* **TASK PROMPT**
Take every line from the listing below that includes "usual" and copy it.

* **DATA BLOCK**
━━━━

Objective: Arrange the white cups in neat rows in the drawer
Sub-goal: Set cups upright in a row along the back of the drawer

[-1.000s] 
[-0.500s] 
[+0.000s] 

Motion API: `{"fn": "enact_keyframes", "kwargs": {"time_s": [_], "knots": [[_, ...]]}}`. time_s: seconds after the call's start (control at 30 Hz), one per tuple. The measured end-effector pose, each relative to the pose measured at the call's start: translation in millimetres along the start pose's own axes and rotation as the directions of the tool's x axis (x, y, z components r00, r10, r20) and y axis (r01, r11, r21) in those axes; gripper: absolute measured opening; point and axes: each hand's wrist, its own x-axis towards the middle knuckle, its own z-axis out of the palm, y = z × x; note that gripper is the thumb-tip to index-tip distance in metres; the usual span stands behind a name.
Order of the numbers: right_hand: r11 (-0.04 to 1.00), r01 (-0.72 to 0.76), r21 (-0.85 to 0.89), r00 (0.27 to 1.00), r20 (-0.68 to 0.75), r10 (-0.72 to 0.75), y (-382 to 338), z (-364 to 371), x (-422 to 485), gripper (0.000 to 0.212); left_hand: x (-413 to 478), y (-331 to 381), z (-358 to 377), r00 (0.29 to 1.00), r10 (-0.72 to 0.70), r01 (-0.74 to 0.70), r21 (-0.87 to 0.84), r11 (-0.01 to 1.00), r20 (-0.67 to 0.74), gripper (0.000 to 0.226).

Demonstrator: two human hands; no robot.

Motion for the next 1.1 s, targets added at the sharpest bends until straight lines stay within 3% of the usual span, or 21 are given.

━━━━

* **EXERCISE SOLUTION**
Motion API: `{"fn": "enact_keyframes", "kwargs": {"time_s": [_], "knots": [[_, ...]]}}`. time_s: seconds after the call's start (control at 30 Hz), one per tuple. The measured end-effector pose, each relative to the pose measured at the call's start: translation in millimetres along the start pose's own axes and rotation as the directions of the tool's x axis (x, y, z components r00, r10, r20) and y axis (r01, r11, r21) in those axes; gripper: absolute measured opening; point and axes: each hand's wrist, its own x-axis towards the middle knuckle, its own z-axis out of the palm, y = z × x; note that gripper is the thumb-tip to index-tip distance in metres; the usual span stands behind a name.
Motion for the next 1.1 s, targets added at the sharpest bends until straight lines stay within 3% of the usual span, or 21 are given.

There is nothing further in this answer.